Sunday, April 24, 2016

We were enemies of God by means of Sin; and God ordained that the sinner should die. Of two things, then, one must needs have happened; either that God should adhere to His word, and destroy all men, or that by giving scope to His loving-kindness He should annul His sentence. But see the wisdom of God. He secured, at once, reality for His sentence, and active operation for His loving-kindness. Christ “took on Himself our sins in His body, on the Tree, that we, being dead to sins” through His death, “should live unto righteousness.” He that died for our sakes was not of small account.
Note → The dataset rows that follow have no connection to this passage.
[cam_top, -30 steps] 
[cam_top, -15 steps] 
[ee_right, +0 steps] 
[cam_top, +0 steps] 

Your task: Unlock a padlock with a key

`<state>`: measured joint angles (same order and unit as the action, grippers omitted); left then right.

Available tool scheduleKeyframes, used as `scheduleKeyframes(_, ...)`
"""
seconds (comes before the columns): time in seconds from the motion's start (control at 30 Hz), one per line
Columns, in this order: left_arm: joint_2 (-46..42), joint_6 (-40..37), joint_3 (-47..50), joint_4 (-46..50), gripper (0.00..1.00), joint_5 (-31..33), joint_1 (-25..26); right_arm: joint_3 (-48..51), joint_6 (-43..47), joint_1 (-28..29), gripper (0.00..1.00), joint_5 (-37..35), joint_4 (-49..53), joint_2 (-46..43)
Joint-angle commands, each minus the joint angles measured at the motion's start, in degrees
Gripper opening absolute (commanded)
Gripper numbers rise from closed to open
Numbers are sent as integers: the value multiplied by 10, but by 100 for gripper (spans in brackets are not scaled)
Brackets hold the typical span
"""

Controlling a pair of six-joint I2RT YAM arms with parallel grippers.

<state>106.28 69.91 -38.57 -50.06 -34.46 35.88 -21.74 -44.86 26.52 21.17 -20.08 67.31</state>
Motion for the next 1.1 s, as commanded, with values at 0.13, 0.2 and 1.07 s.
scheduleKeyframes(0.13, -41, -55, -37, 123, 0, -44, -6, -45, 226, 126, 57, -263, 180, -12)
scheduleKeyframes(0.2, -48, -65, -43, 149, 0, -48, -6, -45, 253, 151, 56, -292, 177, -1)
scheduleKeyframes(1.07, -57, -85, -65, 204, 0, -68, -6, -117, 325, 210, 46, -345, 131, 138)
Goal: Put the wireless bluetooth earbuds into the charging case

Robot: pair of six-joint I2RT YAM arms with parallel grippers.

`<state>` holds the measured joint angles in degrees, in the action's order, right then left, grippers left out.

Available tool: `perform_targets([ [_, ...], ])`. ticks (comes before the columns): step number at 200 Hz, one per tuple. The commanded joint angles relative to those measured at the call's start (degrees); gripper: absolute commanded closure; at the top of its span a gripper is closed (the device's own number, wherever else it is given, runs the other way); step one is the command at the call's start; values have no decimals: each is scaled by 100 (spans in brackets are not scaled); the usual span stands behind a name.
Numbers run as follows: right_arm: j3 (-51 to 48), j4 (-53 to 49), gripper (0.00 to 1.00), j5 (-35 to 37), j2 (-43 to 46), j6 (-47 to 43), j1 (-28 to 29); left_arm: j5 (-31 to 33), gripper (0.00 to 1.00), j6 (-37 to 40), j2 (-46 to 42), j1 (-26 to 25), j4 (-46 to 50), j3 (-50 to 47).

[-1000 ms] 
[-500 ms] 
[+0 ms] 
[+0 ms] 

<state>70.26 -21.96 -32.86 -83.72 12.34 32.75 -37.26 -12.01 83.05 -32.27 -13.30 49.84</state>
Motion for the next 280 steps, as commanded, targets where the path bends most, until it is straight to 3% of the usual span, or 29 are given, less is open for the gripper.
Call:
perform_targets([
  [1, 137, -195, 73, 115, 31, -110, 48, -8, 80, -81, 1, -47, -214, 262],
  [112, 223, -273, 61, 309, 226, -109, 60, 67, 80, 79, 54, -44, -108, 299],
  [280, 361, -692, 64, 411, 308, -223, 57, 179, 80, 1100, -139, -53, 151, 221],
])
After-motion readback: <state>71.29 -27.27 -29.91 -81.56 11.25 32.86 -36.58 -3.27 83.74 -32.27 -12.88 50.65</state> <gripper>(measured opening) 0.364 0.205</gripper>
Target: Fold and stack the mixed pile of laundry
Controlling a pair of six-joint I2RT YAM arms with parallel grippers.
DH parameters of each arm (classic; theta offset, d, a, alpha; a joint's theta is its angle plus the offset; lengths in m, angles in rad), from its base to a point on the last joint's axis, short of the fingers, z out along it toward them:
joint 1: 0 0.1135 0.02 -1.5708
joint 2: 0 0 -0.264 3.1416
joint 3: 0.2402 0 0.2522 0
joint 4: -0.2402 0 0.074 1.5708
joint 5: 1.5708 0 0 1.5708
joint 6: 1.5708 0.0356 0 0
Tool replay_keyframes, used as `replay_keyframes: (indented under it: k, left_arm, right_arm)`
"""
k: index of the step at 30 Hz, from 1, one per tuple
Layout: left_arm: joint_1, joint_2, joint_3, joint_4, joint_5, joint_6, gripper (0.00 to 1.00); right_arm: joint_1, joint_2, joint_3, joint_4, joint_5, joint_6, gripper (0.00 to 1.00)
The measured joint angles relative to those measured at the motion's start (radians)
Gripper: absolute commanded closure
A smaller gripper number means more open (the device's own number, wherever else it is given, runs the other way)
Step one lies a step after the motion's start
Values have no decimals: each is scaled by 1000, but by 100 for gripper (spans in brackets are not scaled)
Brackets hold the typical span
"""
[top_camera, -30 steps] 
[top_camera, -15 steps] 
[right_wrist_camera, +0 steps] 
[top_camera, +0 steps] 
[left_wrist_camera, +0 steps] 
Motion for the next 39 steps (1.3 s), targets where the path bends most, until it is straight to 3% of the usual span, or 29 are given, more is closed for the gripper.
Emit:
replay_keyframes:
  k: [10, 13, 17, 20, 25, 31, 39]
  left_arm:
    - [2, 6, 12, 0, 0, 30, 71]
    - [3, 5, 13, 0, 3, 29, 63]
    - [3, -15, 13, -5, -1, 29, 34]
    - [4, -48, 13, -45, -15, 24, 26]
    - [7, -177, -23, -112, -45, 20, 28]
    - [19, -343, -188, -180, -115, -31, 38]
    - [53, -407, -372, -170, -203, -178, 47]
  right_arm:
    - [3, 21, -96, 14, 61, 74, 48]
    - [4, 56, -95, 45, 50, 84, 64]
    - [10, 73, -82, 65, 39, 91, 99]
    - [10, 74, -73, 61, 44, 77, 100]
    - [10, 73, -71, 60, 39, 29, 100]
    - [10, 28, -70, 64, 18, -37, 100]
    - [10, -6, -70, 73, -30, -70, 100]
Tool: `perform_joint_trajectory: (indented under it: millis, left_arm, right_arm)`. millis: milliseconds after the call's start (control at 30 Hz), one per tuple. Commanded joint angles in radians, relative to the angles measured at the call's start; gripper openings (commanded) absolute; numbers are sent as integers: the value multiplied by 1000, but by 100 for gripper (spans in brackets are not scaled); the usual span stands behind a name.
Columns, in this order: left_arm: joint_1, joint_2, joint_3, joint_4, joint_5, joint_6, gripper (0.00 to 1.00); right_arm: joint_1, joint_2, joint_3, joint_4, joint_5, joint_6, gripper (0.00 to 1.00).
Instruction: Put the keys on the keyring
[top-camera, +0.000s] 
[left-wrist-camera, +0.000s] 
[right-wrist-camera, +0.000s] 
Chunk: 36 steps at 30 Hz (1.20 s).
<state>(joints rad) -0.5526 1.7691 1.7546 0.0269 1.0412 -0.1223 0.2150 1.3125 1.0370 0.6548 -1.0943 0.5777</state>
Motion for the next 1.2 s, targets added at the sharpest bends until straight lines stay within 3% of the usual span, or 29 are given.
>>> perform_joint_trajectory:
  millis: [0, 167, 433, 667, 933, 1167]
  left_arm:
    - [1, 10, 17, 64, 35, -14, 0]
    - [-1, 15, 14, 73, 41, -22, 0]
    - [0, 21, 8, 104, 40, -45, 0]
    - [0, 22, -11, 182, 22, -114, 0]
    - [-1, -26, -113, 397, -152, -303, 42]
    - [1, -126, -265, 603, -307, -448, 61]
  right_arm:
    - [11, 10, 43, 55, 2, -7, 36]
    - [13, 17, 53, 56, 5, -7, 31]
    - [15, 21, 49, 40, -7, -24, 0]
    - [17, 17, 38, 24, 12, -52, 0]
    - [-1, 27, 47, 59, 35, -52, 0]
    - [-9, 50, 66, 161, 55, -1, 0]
He was not a literal sheep, He was not a mere man, He was not simply an Angel, but He was God Incarnate. The iniquity of the sinners was not so great as was the righteousness of Him that died for them. Our sins did not equal the amount of His righteousness, who laid down His life for us, who laid it down when He pleased, and when He pleased resumed it.
–St Cyril of Jerusalem, Lecture xiii. 53.
The spirit of Christianity is not literal, not pedantic, not regulatory; it is renewing and liberating. The acquisition of this spirit is not gained through a legalistic interpretation of words and texts but in the acquisition of love and faith, conscience and freedom… To be renewed according to the Gospel – wholly and to the end – is not granted to everyone. But to enter upon this path, or at least to try to enter upon it, is possible for everybody, at least for everyone who thinks seriously about Christian culture. This renewal is accomplished when the reader of Scripture does not merely register in his mind what has been said but endeavours to seek out and strengthen within himself and, if necessary for the first time, create within himself that which is described in the text: to evoke within oneself a feeling of mercy and commit oneself to it; to evoke within oneself repentance and to experience it creatively, to contemplate with one’s heart the perfection of God and abide within it until the heart and will have been filled with it (an act of conscience); to discover within oneself the power of love and turn it (albeit for a moment) towards God and then towards people and all that lives… At first the Christian begins to ‘put off the old man’ (Colossians 3: 9 – 10; Ephesians 4: 22) and then asserts the new within him. The true divine nature of Christ is revealed to this new man. And all of this is to be accomplished in the heart and feeling, but not only in them – it is to be accomplished by the intellect, but not only by the intellect; by the will, but also through deeds; through faith, but also through deeds; and first and foremost through vital love’

- Ivan Ilyin, The Foundations of Christian Culture

Monday, April 11, 2016

Repentance is the daughter of hope and the renunciation of despair.
- St John Climacus

Sunday, April 3, 2016

The end of prayer is to be snatched away to God.